Casa Del Abuelo, Madrid

A falta de pan, buenas son gambas

Casa Del Abuelo, Madrid

La Casa del Abuelo abrió sus puertas en el año 1906 en el centro de Madrid, no demasiado lejos de la Puerta del Sol, en la Calle de la Victoria. Esta taberna se ha convertido en un buen sitio para parar y tomar un vino tinto dulce y una tapa de gambas. A lo mejor os parece un poco extraño que una taberna se especialice en gambas, pero hay una razón histórica detrás. Por lo visto, en los años antes de la Guerra Civil española, ofrecían bocadillos junto con su vino, pero con la guerra y la falta del dinero, la familia decidió resolver el problema comprando gambas a un buen precio y ofreciendo los mariscos a la parrilla. En cuanto al vino dulce, es una tradición que viene de los años 50 cuando la familia empezó a comprar su vino de una bodega en Alicante y fue tan exitoso que la gente empezó a llamar al vino sencillamente “El Abuelo.”

Casa Del Abuelo, Madrid

Hoy en día, cuando pasas por el escaparate de vidrio de La Casa del Abuelo, lo primero que notas es que no hay sitio donde sentarse. Hay que comer y beber de pie. De hecho, la taberna original se ha extendido y ahora hay tres locales en la zona cerca de la Plaza de Santa Ana y la Puerta del Sol en Madrid. Empujas la puerta y el aroma de gambas a la parilla, gambas al ajillo y gambas gabardinas te envuelve.

Casa Del Abuelo, Madrid

Ahora que con el olor de las gambas se te ha hecho la boca agua, el próximo paso es encontrar un pequeño rincón donde situarte. Hay varias mesas pequeñas diseñadas para apoyar tu vaso y un pequeño plato con las deliciosas gambas, y si tienes suerte, puedes coger una mesa para ti. Nosotros colgamos los abrigos en los ganchos que hay justo debajo de la mesa y al poco apareció un camarero para tomar nota. Como era La Casa del Abuelo (o como alguien lo había traducido al inglés: The Grandfather´s House), pedimos un vino dulce del abuelo. El vino dulce está muy rico emparejado con una tapa de gambas saladas. Probamos las gambas banderillas. El plato recibe su nombre porque las gambas vienen en palitos y parecen las banderillas usadas durante una corrida de toros. Pero no hay que preocuparse por el nombre- estas gambas empanadas son ligeras y vienen con una salsa para mojar que pica solo un pelín.

Casa Del Abuelo, Madrid

Mientras comes tus gambas, y disfrutas saboreando el vino, no puedes dejar de imaginar cómo empezó este bar hace más de 100 años.
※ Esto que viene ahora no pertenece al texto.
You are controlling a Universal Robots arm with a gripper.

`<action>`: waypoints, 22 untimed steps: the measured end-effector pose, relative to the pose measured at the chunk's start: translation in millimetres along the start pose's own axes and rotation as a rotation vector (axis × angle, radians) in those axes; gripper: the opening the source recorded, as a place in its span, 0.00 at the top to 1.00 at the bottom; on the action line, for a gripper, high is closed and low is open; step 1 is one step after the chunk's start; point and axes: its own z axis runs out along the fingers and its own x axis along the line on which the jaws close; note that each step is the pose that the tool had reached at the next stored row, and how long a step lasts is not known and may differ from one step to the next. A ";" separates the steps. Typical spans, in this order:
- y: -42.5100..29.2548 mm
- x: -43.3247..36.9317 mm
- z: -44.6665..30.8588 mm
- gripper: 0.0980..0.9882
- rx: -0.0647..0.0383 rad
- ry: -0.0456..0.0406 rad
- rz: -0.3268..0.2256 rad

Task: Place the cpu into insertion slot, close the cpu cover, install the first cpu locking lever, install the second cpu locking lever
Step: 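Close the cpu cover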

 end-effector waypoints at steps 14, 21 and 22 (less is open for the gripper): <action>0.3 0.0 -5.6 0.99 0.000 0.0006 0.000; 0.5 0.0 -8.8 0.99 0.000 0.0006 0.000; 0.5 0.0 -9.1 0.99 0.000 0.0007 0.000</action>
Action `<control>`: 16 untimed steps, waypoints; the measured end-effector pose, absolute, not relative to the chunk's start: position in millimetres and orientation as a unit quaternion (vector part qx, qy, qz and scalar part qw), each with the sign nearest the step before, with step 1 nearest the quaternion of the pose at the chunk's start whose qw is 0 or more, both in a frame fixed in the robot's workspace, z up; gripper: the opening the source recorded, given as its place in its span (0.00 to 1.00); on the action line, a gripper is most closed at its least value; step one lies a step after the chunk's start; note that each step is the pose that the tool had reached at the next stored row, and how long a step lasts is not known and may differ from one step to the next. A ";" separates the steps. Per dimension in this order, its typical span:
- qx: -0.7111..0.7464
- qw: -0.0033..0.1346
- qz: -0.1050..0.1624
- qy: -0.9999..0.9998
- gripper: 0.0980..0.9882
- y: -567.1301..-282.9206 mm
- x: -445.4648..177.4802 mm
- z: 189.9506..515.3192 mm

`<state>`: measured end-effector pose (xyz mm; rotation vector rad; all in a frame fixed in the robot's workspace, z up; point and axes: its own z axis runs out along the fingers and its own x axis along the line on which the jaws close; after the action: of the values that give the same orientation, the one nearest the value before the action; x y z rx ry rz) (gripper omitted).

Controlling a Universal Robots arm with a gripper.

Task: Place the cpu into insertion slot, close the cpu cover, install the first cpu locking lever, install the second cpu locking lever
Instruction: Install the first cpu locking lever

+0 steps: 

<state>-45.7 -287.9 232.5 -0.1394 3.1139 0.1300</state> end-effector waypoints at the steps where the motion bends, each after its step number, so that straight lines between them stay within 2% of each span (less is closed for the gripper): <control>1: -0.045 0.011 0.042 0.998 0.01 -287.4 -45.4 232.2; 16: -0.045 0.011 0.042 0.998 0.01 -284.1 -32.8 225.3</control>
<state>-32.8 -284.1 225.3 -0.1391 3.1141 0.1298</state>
Hay algo auténtico sobre la experiencia de estar de pie con tus amigos disfrutando de tu vino dulce. Es casi como ser miembro de un club dedicado a mantener las tradiciones, recordar lo importante – la familia, los amigos y la buena comida, y el centro de Madrid. En las paredes hay fotografías en blanco y negro del local hacía años y se nota que, sorprendentemente, no ha cambiado tanto. Bueno, a lo mejor, el hecho de que ahora los turistas también saben de este lugar delicioso. Cuando estuvimos nosotros, había dos turistas japonesas que nos pidieron una foto con sus gambas a la plancha. Pero también es verdad que hay muchos madrileños que frecuentan este bar bien establecido para tomar un vinito antes de comer un domingo soleado o cuando quedas con amigos después de trabajar.

Casa Del Abuelo, Madrid

Ruskomendamos una visita a La Casa del Abuelo con 4 boquerones para cualquier persona que busca una experiencia auténtica en el centro de Madrid. Evoca el Madrid de años atrás, y una tradición que, a pesar de la fama y la expansión de la taberna, vale la pena preservar.